As humans, we crave connection with others – it is part of our nature. When we look at Scripture, we see that God designed us in the context of relationship with Him. We deeply desire to be known by God, others, and ourselves. This happens on macro and micro levels, in realms seen and unseen. There is something sacred in this space where our spiritual beings are reflected in our embodied beings within the presence of another human being.
You might be able to easily identify a time you have shared an experience with someone that listened to you and showed you empathy. Remember for a moment the last time you had an engaging conversation with someone as you shared the emotions of an experience. Whether positive or negative feelings, you can remember the other person matching your embodied emotions. They might have expressed this with similar facial expressions, tone of voice or body posture that you used as you shared your story. This probably helped you feel as though the listener really understood how you were feeling at the time of the experience.

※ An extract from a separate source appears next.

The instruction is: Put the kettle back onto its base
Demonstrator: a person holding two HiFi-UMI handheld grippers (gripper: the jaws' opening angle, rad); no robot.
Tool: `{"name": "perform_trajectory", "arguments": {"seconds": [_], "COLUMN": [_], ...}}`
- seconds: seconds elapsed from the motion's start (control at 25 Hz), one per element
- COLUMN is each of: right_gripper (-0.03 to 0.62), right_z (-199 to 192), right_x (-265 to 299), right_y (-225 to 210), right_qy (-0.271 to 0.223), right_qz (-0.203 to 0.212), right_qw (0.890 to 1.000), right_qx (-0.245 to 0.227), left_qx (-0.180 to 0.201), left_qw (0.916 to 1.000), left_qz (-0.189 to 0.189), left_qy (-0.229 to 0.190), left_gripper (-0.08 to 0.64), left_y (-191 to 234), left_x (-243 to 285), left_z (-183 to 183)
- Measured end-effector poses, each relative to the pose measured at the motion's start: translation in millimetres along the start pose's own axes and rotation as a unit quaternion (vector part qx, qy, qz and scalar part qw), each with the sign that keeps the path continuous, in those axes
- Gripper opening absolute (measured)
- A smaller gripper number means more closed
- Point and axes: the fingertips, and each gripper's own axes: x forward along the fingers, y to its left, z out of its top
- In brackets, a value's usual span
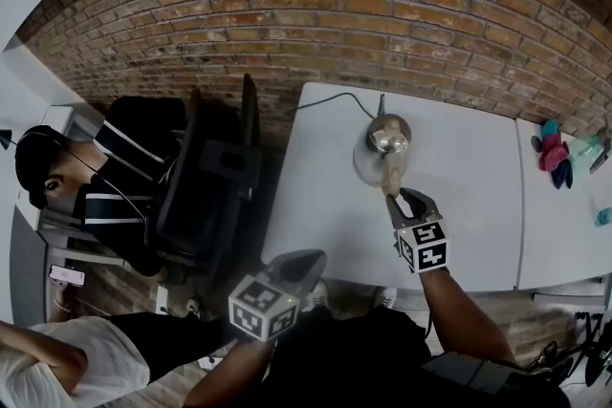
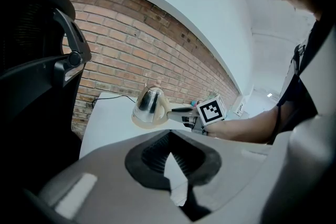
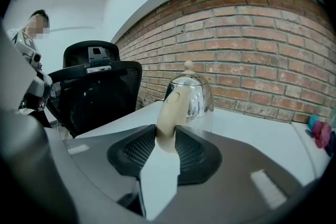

Dr. Dan Siegel, a leading researcher in the field of interpersonal neurobiology and attachment, would call this “feeling felt” by the other person in the room. Feeling felt by another human is experienced even on a neurobiological level. Something happens in the cells of your brain when you make this connection with another person.
This sense of feeling felt is known as Limbic Resonance in the field of interpersonal neurobiology (IPNB). Researchers have traced this experience to the physical anatomy of our nervous system, localized in the region of the brain called the Limbic System. This area of the brain is made up of several different structures that relate to each other in their functions of memory, emotion, and homeostasis. The identified structures of the Limbic System are debated by experts as to which ones are included and which ones are not. However, as it pertains to limbic resonance, we can understand that the Limbic System plays a vital role in our experiences of emotion.
Our brain also consists of specific cells known as mirror neurons. These neurons work in a system that allows us to interpret the sensed emotion of another person. Mirror neurons react when a particular action is performed and when the same action is only observed. This means that we do not have to actually do the action in order for the same neurons in our brain to be activated as if we are to just see another person express that action. For example, if you frown at the thought of something sad, this activates a specific network of neurons in your brain. The same network is activated if you simply see someone else around you frown, even if you don’t know the cause of their sorrow.
It is our mirror neurons that give us the ability to become attuned to one another in a way that speaks without words. We experience this to a higher degree in our closest relationships where there is stronger limbic resonance. Each time these circuits are used, they are strengthened. As we engage in resonance with other people, our attunement and sense of feeling felt grows even deeper. Dr. Curt Thompson, a renowned psychiatrist that studies Interpersonal Neurobiology, uses limbic resonance to explain our sense of and desire for being known. He has found that we are able to measure the connection we feel with someone else in that shared space of our limbic system.